Grazie all’autorizzazione dell’editore e dell’autore, pubblichiamo l’articolo di Marcello Bussi uscito oggi sul quotidiano Mf/Milano Finanza diretto da Pierluigi Magnaschi
Gli spread dei Paesi mediterranei scendono, l’Irlanda appena uscita dal piano di aiuti internazionali fa il pienone tornando sui mercati con un bond decennale, ma negli Stati Uniti c’è ancora inquietudine per le sorti di Eurolandia. E ieri il segretario al Tesoro Usa, Jacob Lew, incontrando a Berlino il collega tedesco Wolfgang Schaeuble, ha ribadito le critiche alla politica economica di Berlino.
L’APPELLO DI LEW
Lew ha detto che la Germania dovrebbe ridurre il surplus commerciale e lanciare una «politica attiva» per aumentare la domanda interna e gli investimenti. L’economia tedesca dipende infatti troppo dalle esportazioni, pertanto c’è bisogno di rafforzare la domanda interna per sostenere la ripresa di Eurolandia. Dura la replica di Schaeuble: «Non facciamo incontri per giudicarci a vicenda ma per comprenderci meglio reciprocamente», ha detto, sottolineando che l’economia tedesca è guidata dalla domanda domestica e la Germania non detiene un surplus delle partite correnti nei confronti di Eurolandia, il principale partner commerciale del Paese.
I DATI DI BERLINO
Poco prima dell’incontro l’Ufficio federale di statistica aveva diffuso i dati sulla bilancia commerciale tedesca di novembre, che, per ironia della sorte, ha registrato un aumento del surplus superiore alle attese, a 17,8 miliardi di euro dai 16,7 di ottobre. Ed è vero che la bilancia commerciale con Eurolandia è sostanzialmente in equilibrio, con le esportazioni verso gli altri Paesi dell’area euro a 34,3 miliardi di euro e le importazioni a 34,1 miliardi.
IL MODELLO TEDESCO
Ma rispetto a un anno fa le esportazioni sono in crescita dello 0,1%, mentre le importazioni sono diminuite dell’1%. Questo significa che l’economia tedesca non fa assolutamente da locomotiva degli altri Paesi di Eurolandia. I nuovi dati smontano poi il mito di Berlino imbattibile nell’export verso i Paesi non Ue: qui le esportazioni sono rimaste invariate rispetto a un anno, mentre le importazioni sono diminuite dell’1%. A fare da traino all’export tedesco sono stati invece i Paesi Ue che non aderiscono all’euro, come il Regno Unito, la Svezia e la Polonia, con un incremento del 4,9%, con l’import in crescita del 2,1%. D’altronde è quantomeno bizzarro che la Germania voglia imporre al resto di Eurolandia il proprio modello economico basato sull’export, poiché è impossibile che ogni Stato abbia un surplus commerciale, a meno che non si comincino a esportare merci sulla Luna.

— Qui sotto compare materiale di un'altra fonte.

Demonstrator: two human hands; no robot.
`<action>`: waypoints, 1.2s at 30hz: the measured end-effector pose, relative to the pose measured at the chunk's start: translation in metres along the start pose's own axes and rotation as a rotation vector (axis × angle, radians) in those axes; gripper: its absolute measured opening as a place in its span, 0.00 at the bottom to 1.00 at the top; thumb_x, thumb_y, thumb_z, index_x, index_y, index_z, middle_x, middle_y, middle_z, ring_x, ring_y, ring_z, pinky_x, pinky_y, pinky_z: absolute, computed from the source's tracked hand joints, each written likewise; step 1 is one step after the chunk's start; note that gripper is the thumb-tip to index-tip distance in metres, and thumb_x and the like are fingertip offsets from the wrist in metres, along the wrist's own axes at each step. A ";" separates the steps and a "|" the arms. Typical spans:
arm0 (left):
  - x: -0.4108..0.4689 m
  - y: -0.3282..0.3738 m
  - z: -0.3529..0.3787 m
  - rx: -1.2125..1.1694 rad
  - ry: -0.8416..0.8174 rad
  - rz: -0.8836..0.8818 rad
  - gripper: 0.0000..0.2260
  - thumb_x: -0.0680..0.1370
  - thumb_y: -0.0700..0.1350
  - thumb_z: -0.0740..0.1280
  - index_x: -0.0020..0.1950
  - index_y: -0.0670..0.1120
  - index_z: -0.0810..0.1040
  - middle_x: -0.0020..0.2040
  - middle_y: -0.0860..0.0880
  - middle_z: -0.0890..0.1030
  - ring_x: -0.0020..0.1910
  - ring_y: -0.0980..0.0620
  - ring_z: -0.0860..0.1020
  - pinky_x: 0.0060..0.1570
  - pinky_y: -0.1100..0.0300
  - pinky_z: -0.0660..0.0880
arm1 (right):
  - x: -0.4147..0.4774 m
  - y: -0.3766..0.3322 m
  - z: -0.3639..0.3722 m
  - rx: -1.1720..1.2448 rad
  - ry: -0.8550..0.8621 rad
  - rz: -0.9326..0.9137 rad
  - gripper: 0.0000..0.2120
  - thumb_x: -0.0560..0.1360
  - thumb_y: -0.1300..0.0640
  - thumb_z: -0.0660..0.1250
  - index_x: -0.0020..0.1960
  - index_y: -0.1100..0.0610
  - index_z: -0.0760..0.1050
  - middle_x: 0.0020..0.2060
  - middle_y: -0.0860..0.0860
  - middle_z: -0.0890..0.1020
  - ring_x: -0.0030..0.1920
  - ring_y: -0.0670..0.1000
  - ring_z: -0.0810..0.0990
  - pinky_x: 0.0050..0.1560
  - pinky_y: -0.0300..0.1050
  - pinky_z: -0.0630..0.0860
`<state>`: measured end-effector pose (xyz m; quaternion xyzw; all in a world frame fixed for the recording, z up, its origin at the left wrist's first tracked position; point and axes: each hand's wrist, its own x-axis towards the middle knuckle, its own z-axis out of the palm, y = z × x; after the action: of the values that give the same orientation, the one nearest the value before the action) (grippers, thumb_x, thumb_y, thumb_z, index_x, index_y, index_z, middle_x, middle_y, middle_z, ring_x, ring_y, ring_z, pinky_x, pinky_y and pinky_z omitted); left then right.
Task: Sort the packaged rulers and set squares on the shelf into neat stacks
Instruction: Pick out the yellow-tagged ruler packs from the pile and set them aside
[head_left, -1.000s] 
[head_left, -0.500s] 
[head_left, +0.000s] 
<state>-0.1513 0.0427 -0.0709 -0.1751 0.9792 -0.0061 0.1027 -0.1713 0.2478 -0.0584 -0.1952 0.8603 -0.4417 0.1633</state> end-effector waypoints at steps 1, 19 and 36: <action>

Washington ha i suoi buoni motivi per preoccuparsi: Eurolandia è la seconda economia mondiale, ancora in netto vantaggio nei confronti della Cina. È quindi difficile ipotizzare che gli Usa possano godere di una ripresa sostenuta e durevole se quest’area non si risolleva.
NUMERI POCO CONFORTANTI
Il dato di ieri sulla disoccupazione nell’area euro non è certo confortante: a novembre è rimasta stabile al 12,1%. In numeri assoluti si tratta di 19,2 milioni di persone, più della popolazione dell’Olanda. Se poi si guarda alla disoccupazione giovanile, in Spagna è al 57,7%, in Grecia al 54,8%. Mentre in Italia è salita al 41,6%, ai massimi dal 1977, ovvero da quando sono cominciate le serie storiche per questo tipo di statistica. A livello generale, la disoccupazione in Italia è salita al 12,7% dal 12,5% di ottobre, con un numero di disoccupati pari a 3 milioni 254 mila, in crescita dell’1,8% rispetto al mese precedente (+57 mila) e del 12,1% su base annua (+351 mila). Di fronte a questi dati, sorprende che, sempre nel mese di novembre, le vendite al dettaglio in Eurolandia siano cresciute dell’1,4% congiunturale (l’incremento più forte dal novembre 2001) e dell’1,6% tendenziale. Tuttavia, come ha sottolineato James Ashley, economista di Rbc Capital Markets, non si tratta «di un grande balzo in avanti», bensì di un «piccolo passo nella giusta direzione».
L’IMPEGNO DELLA BCE
La Bce dovrà districarsi oggi fra tutti questi nuovi dati. Che non hanno comunque cambiato le attese degli analisti: bocce ferme per i tassi d’interesse, che rimarranno allo 0,25% e nessun annuncio di una nuova Ltro, ovvero operazione di rifinanziamento delle banche. Con l’ingresso della Lettonia nell’euro, poi, il presidente della Bundesbank, Jens Weidmann, ha trovato un nuovo alleato nel collega baltico, Ilmars Rimsevic, da sempre sostenitore di quelle politiche di austerità che Riga ha applicato con particolare rigore.